As a general rule of thumb, the larger the difference between the low temperature and high temperature, the more electricity is required to transfer the same amount of heat. In essence, air conditioners, supermarket refrigeration systems and industrial refrigeration systems in processing plants follow this principle of operation, just with different ambient conditions and mediums to be cooled.
The electricity demand is growing worldwide due to the ongoing decarbonisation of industry and transport, as a measure to reduce emissions of greenhouse gases. Large growth in the refrigeration and air-conditioning markets, particularly in emerging economies such as India, is one of the largest drivers of the global electricity demand. The International Energy Agency predicts that air-conditioning for the residential and commercial sector is going to cause up to 40 % of the peak electric power demand in warm climates by 2050 if the current trend continues. For this reason, it is important to spread the knowledge and implementation of sustainable and clean cooling technology to emerging economies.
SINTEF participates in the project Future Refrigeration India (INDEE+), an umbrella project funded by the Norwegian Ministry of Foreign Affairs covering several dedicated projects supporting the Indian refrigeration and air conditioning sector in the transition towards more environmentally-friendly technology. Refrigeration technology is essential in the entire food cold chain from farm to fork, and is responsible for a significant share of the global greenhouse gas emissions. This is addressed in the SINTEF-coordinated EU Horizon 2020 project ENOUGH.
To cope with the challenges of peak power consumption in refrigeration processes, technology that can provide flexibility to these systems has gained significant interest over the last decade. Cold thermal energy storage (CTES) is a technology that relies on storing thermal energy at a time of low demand for refrigeration and then using this energy at peak hours to help reduce the electricity consumption of the refrigeration system.

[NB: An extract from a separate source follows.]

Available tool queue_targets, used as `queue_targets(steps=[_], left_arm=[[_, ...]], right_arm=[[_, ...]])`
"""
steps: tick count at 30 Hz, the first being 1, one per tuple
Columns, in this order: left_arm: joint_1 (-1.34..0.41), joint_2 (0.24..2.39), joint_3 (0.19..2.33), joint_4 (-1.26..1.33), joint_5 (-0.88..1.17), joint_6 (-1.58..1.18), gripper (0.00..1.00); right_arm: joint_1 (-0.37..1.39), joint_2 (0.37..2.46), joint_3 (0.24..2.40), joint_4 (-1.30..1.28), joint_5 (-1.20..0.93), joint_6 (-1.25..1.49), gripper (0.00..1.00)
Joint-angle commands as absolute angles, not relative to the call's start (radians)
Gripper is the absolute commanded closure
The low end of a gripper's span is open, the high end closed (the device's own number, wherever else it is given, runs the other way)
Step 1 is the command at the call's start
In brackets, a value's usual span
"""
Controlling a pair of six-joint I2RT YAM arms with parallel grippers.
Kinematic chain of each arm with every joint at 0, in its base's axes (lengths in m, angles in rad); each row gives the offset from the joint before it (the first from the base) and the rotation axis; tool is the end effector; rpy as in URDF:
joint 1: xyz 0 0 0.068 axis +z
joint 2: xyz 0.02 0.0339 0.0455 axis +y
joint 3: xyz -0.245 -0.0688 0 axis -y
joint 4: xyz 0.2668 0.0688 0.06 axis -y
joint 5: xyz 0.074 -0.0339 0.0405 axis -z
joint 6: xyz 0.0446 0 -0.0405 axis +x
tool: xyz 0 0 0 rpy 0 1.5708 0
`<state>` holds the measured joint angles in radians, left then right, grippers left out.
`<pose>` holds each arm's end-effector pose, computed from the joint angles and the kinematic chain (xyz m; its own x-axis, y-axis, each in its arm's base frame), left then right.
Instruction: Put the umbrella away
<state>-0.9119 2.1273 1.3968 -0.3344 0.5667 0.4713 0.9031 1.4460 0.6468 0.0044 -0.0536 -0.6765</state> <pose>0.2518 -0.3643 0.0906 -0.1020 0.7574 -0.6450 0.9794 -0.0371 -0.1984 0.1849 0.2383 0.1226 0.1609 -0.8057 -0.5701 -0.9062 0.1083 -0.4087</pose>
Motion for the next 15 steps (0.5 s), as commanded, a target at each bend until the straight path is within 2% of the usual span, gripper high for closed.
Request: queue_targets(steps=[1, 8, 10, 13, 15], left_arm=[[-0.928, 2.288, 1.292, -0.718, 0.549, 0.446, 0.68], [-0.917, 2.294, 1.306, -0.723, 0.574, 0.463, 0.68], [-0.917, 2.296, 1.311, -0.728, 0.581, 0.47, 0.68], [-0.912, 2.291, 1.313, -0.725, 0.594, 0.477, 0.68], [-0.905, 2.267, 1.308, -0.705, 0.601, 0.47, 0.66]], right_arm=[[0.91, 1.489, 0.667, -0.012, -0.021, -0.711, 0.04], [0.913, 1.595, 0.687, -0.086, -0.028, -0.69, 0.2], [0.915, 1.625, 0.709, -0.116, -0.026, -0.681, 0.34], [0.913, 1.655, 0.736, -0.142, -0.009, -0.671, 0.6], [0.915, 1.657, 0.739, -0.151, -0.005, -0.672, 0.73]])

Figure 2 shows the principle of operation for a refrigeration system with and without thermal energy storage for a typical daily load in a processing plant. We see that without CTES the refrigeration system must provide exactly the same amount of cooling as required by the process throughout the day. This means that the maximum installed capacity of the refrigeration system has to be equal to the maximum thermal load experienced in the process. Looking at the situation when thermal energy storage is implemented gives a completely different picture: cold thermal energy can be stored by operating the refrigeration system during off-peak periods (nights, weekends). During peak hours, a part of the thermal load is covered by the storage and the rest is covered by the refrigeration system. Consequently, the refrigeration system can be dimensioned closer to the average thermal load rather than the peak thermal load. This could mean a significant reduction in investment costs for the plant owner, as well as reduced operating costs due to limiting the electricity consumption of the plant during the most expensive hours of the day.
So how can thermal energy be stored and transferred conveniently for refrigeration systems? The two key factors addressing this question are the medium in which the thermal energy is stored and how the storage is connected to the refrigeration system.
There are two methods of storing thermal energy in a material: By changing the temperature of the material (sensible CTES) or by changing the phase of the material from liquid to solid (latent CTES). Figure 3 describes the difference between these two methods. We observe that for a given temperature limit, latent CTES can store additional thermal energy compared to sensible CTES due to the change of phase occurring at a constant temperature (Figure 3 right). In most materials, including water, the amount of energy stored in the phase change from liquid to solid is many times larger than the energy stored by change of temperature for practical temperature ranges. A common term for materials where the latent heat capacity is used for the purpose of storing thermal energy is phase change materials (PCM). For the interested reader, the topic of PCMs was described in detail in a previous SINTEF blog post, covering the benefits and challenges of these materials.
What are Phase Change Materials? (Will they be the next big thing in Norway?)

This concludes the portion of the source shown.